Monumen Serangan Umum 1 Maret, Megah Penuh Sejarah di Pusat Kota


Source: Google Picture/Fathur Rohman

Ketika kamu ke Yogyakarta, kamu akan menemui sebuah monument yang tidak asing lagi. Monumen itu terletak di Titik Nol Kilometer. Monumen Serangan Umum 1 Maret 1949, menjadi tanda bahwa pernah terjadi sebuah serangan hebat untuk mempertahankan kemerdekaan Indonesia. Hingga waktu berlalu, kini monument yang memiliki pelataran itu maish tetap ramai dikunjungi oleh masyarakat. Berbagai macam acara kerap kali diadakan di sana, menjadi panggung terbuka yang begitu apik.

Serangan Umum 1 Maret, sebuah kejadian yang tidak akan terlupakan dalam sejarah Indonesia. Serangan tersebut dilancarkan sebagai respon adanya tindak Agresi Militer Belanda II. Dibumbui pihak Belanda mengatakan pada dunia bahwa Indonesia bukanlah negara yang bedaulat, para tantara sudah hilang. Saat itu, ibukota negara sendiri dipindahkan di Yogyakarta karena kondisi di Jakarta sedang kacau balau, meskipun di sini tak jauh bedanya.

Serangan itu dilakukan pada pagi hari. Hasilnya, rakyat berhasil menguasai ibukota selama 6 jam lamanya. Hal itu pastinya membuktikan pada dunia bahwa Indonesia masih ada. Apalagi saat itu, Dewan Keamaan PBB sedang melaksanakan sebuah pertemuan. Serangan Umum 1 Maret 1949 ini semakin memperkuat posisi Indonesia di mata dunia.

Waktu berlalu begitu cepat, tak terasa Indonesia kini sudah merdeka dan bebas dari penjajah negara lain. Monumen Serangan Umum 1 Maret 1949 didirikan sebagai bentuk untuk mengingat serta menghormati jasa para pahlawan yang ikut terjun pada aksi tersebut.
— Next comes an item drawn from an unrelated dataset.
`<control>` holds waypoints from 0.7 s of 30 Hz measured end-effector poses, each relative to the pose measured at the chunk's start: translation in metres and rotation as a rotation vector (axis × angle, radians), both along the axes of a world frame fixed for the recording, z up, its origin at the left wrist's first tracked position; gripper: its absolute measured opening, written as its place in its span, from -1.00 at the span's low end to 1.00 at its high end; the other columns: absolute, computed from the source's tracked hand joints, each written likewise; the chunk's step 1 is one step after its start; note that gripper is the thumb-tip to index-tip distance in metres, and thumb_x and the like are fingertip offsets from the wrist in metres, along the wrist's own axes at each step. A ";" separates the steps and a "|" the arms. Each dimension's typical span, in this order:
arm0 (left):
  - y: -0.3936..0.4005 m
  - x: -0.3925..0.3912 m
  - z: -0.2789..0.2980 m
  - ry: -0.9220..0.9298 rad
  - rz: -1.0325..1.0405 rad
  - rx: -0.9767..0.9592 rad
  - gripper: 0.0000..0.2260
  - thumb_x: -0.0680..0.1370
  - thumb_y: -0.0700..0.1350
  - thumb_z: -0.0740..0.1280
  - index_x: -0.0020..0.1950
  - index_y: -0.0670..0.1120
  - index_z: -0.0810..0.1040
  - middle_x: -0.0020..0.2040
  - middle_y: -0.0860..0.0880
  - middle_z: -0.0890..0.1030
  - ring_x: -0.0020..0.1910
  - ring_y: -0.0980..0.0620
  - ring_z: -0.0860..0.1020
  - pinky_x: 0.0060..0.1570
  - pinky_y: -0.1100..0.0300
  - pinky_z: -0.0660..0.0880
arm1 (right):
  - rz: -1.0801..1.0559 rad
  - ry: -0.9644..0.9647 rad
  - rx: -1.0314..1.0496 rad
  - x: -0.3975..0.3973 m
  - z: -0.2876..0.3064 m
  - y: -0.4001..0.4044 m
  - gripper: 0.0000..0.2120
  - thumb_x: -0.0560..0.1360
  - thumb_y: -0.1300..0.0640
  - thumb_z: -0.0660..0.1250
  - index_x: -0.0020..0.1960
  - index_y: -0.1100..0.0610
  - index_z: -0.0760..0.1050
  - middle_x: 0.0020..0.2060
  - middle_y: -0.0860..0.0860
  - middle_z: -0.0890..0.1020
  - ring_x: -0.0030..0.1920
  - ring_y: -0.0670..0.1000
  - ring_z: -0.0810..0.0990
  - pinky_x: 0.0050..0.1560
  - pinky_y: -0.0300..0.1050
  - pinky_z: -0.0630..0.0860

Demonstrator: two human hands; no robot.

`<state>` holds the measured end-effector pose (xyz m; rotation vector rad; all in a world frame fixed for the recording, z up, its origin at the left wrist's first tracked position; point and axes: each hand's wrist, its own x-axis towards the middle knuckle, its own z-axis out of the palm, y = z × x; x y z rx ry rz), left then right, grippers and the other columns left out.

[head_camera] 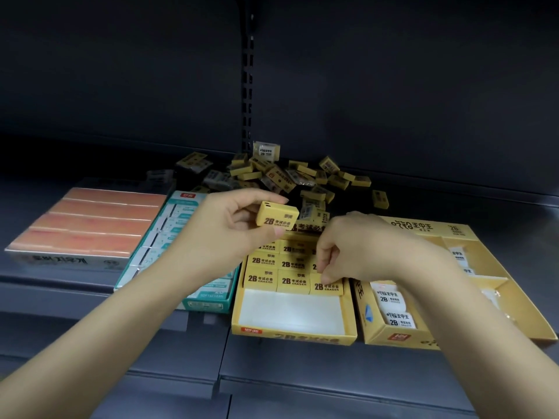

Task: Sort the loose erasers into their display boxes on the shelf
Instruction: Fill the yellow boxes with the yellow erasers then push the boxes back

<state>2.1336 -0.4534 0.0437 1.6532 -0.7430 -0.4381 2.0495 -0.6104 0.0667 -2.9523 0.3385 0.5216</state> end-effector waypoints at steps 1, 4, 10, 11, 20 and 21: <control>0.002 -0.001 0.000 -0.033 0.002 0.046 -0.74 0.39 -0.27 0.45 -0.08 0.10 0.62 -0.13 0.04 0.68 -0.13 0.11 0.64 -0.05 0.20 0.59 | 0.001 -0.005 -0.015 0.000 0.000 0.001 -0.92 0.44 0.01 0.42 -0.07 -0.07 0.60 -0.17 -0.16 0.54 0.02 -0.11 0.47 0.17 -0.10 0.41; 0.007 -0.005 0.001 -0.110 -0.023 0.208 -0.82 0.41 -0.21 0.45 -0.11 0.07 0.61 -0.17 0.08 0.66 -0.24 0.17 0.60 -0.22 0.36 0.55 | 0.005 -0.014 -0.076 0.001 -0.003 0.002 -0.97 0.45 0.02 0.41 -0.13 -0.08 0.57 -0.16 -0.14 0.54 0.02 -0.09 0.43 0.25 -0.06 0.35; 0.018 -0.005 0.005 -0.256 -0.217 0.600 -0.89 0.42 -0.04 0.45 -0.13 0.16 0.59 -0.21 0.14 0.65 -0.20 0.26 0.58 -0.12 0.37 0.50 | -0.004 -0.038 -0.084 0.001 -0.004 0.003 -0.95 0.46 0.07 0.40 -0.13 -0.07 0.56 -0.21 -0.15 0.53 -0.02 -0.09 0.39 0.27 -0.03 0.31; 0.018 -0.005 0.006 -0.266 -0.265 0.661 -0.89 0.42 -0.03 0.45 -0.14 0.17 0.58 -0.20 0.15 0.65 -0.18 0.24 0.58 -0.06 0.31 0.52 | -0.003 -0.036 -0.081 0.001 -0.004 0.003 -0.95 0.46 0.07 0.40 -0.13 -0.07 0.56 -0.21 -0.15 0.53 -0.02 -0.10 0.38 0.27 -0.03 0.31; 0.008 -0.010 -0.001 -0.659 -0.230 0.859 -0.90 0.52 0.06 0.33 0.01 0.18 0.58 -0.09 0.25 0.47 0.01 0.19 0.38 0.18 0.22 0.19 | -0.002 -0.034 -0.079 0.001 -0.003 0.003 -0.95 0.45 0.06 0.41 -0.11 -0.06 0.56 -0.18 -0.13 0.52 0.00 -0.08 0.38 0.27 -0.02 0.32; 0.008 -0.009 -0.002 -0.661 -0.214 0.857 -0.90 0.51 0.06 0.34 0.00 0.18 0.59 -0.10 0.25 0.44 0.02 0.18 0.38 0.20 0.20 0.21 | -0.003 -0.037 -0.078 0.001 -0.003 0.003 -0.95 0.45 0.06 0.41 -0.12 -0.07 0.55 -0.18 -0.13 0.52 0.01 -0.08 0.38 0.28 -0.02 0.31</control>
Monumen itu bangun dengan gagah di sisi utara Titik Nol Kilometer, di dalam kompleks Benteng Vredeburg.  

Berada di keramaian, Monumen Serangan Umum 1 Maret kini selain untuk pembelajaran sejarah, juga dimanfaatkan sebagai panggung terbuka untuk berbagai acara. Memang monument ini dibangun tanpa atap dan memiliki pelataran yang cukup luas. Di sekitarnyapun dibangun pagar besi sebagai pembatas sekaligus mematenkan seberapa luas pelataran yang dimiliki.

Di dalam pagar tersebut, tepatnya di depan monument, terdapat undakan yang tidak begitu tinggi. Undakan itu berbentuk setengah lingkaran yang sering digunakan sebagai kursi penonton. Sedangkan panggung berada di tengah. Lahan ini cukup luas untuk mengadakan acara seperti konser music, teater, tari, dan lain-lain.

Terkadang, masyarakat yang tidak bisa masuk (mungkin karena acara berbayar) bisa menikmati acara dari luar pagar. Panitia penyelenggara ada yang tidak memberikan penutup, sehingga acara bisa ditonton oleh orang di luar pagar. Pastinya hal tersebut cukup menguntungkan bagi para pejalan kaki yang tidak sengaja lewat.

Bertahun-tahun berlalu, Serangan Umum 1 Maret 1949 jadi momen tersendiri yang tidak akan terlupakan. Ceritanya terwakili pada bangunan monument di Titik Nol Kilometer. Bukan hanya bangunan saja, kawasan itu kini telah dimanfaatkan dengan baik untuk melestarikan berbagai seni juga budaya di Yogyakarta.